A escolha dos relatores foi do presidente da Comissão de Assuntos Econômicos (CAE), Ney Suassuna(PMDB-PB). Ele designou dois dos mais austeros senadores do PSDB em relação ao endividamento público. O outro é o senador Paulo Hartung (SC), que não foi localizado no final de semana. "Tenho certeza de que eles irão examinar o assunto com a eficiência necessária", previu Suassuna.
Osmar Dias disse que, a exemplo do que fez na semana passada, voltará a usar a tribuna do Senado para condenar a insistência do governo de ignorar a Resolução 78/98. O parecer do BC considerou que os limites de endividamento de São Paulo foram extrapolados, segundo os parâmetros fixados por essa resolução e devolveu os documentos ao Estado. O Tesouro entendeu que a capacidade de pagamentos era incompatível com o volume da operação com o Bird.

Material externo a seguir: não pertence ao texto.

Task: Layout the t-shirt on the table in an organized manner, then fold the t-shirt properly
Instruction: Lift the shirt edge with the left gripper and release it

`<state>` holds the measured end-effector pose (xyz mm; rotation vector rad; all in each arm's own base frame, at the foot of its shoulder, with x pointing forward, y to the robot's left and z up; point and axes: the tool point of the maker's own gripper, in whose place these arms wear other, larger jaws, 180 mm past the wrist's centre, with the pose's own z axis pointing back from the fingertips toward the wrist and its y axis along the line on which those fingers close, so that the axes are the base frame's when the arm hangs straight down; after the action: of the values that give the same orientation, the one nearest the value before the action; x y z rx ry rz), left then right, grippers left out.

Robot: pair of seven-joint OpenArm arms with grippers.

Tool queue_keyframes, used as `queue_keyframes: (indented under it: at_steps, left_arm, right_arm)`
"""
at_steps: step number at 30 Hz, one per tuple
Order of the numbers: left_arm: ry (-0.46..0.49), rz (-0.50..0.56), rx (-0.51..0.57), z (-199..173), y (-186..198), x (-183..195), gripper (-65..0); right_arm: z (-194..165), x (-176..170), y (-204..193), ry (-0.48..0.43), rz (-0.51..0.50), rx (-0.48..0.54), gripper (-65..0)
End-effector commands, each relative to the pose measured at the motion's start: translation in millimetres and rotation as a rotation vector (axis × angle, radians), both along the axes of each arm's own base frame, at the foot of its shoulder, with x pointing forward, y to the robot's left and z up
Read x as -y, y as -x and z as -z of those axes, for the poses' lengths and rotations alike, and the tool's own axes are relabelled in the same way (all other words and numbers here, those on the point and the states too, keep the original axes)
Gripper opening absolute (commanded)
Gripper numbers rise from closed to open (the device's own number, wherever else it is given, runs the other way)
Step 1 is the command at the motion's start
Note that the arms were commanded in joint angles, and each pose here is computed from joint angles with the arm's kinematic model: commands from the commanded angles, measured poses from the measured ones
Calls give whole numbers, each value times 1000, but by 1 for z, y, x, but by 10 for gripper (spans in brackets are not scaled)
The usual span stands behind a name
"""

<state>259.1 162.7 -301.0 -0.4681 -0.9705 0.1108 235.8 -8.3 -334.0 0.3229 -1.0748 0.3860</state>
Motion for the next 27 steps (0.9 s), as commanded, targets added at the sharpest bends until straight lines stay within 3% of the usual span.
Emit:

Para Osmar Dias, o ministro Pedro Malan "afirma que não é político, mas age como se fosse para atender a interesses políticos de governadores". "Ele deve ser candidato a alguma coisa", ironizou. O senador disse ter informações sobre a "indignação" demonstrada por técnicos do Banco Central por causa da insistência de Malan em ignorar seus pareceres. No discurso que fez na última quarta-feira, Osmar Dias também criticou o Senado, onde "as leis são aprovadas, mas não são cumpridas".